Uh, yeah - the employees didn't know they existed because they are LITERALLY THE LAST THING ON ANYONE'S MIND IN THESE AGREEMENTS.
The no-poach agreement will continue to exist in pockets, but I've got good news for my HR leaders who are expected to enforce them.
You can now tell your company they are illegal as hell.
Score one for the worker. I'm generally pro-business, but c'mon. A no-poach agreement that means a counter worker at Arby's can't move to another Arby's?
This is why we can't have nice things.
In thinking about why this might have been created, I can imagine that some franchisee must have taken advantage of the training program of another franchisee. (We'll let Bob train people at his store, and if they work out, we know they're good employees and we don't have to train them. So we just poach them by offering x amount more. We get to skip the effort of training and risk involved with unknown hires.)
The fact that the employees weren't aware is problematic. This would have prevented a good, trained employee from being offered higher pay at a different location.
It's my understanding that a lot of franchises limit locations/owners geographically to prevent competition (for customers OR employees), which I think is the solution here for the franchise owners concerned about poaching. But the result is the same for the worker - no ability for movement.
Not sure what the solution here is, but it seems (from a worker's perspective) that these jobs have little enough in their favor, with low wages and little upward movement, without limiting them even further.

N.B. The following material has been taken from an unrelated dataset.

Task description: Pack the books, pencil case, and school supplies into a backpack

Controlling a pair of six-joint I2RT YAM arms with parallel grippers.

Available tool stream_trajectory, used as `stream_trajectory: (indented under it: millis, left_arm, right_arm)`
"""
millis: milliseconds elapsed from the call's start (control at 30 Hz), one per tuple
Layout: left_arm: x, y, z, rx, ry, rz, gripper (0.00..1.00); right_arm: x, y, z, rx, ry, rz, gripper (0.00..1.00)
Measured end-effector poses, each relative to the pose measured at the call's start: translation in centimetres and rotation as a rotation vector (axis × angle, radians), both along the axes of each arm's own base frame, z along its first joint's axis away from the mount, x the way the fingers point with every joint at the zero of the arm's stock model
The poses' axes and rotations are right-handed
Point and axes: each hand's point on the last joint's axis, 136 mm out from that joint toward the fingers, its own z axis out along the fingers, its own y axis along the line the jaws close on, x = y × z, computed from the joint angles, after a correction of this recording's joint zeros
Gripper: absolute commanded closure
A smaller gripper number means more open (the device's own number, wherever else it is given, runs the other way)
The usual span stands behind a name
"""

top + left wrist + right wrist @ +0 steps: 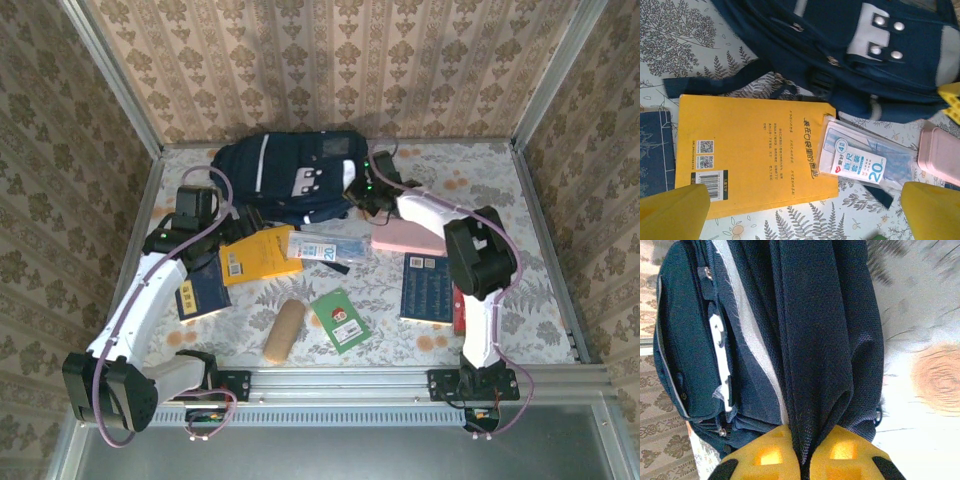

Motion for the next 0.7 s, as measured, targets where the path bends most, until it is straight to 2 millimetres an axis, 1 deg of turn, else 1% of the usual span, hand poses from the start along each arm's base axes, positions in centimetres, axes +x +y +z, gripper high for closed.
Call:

Posted by: maria helm | July 18, 2018 at 12:03 PM
Maria -
Good point on poaching from people that train better than you do. I would imagine that happens at the manager level a good bit, as someone who isn't good at training probably doesn't care about the resulting service levels, right? #priorities
Posted by: KD | July 19, 2018 at 10:47 AM
Best way to keep an employee after you have trained them? Treat them well, pay them well, make staying more appealing than leaving.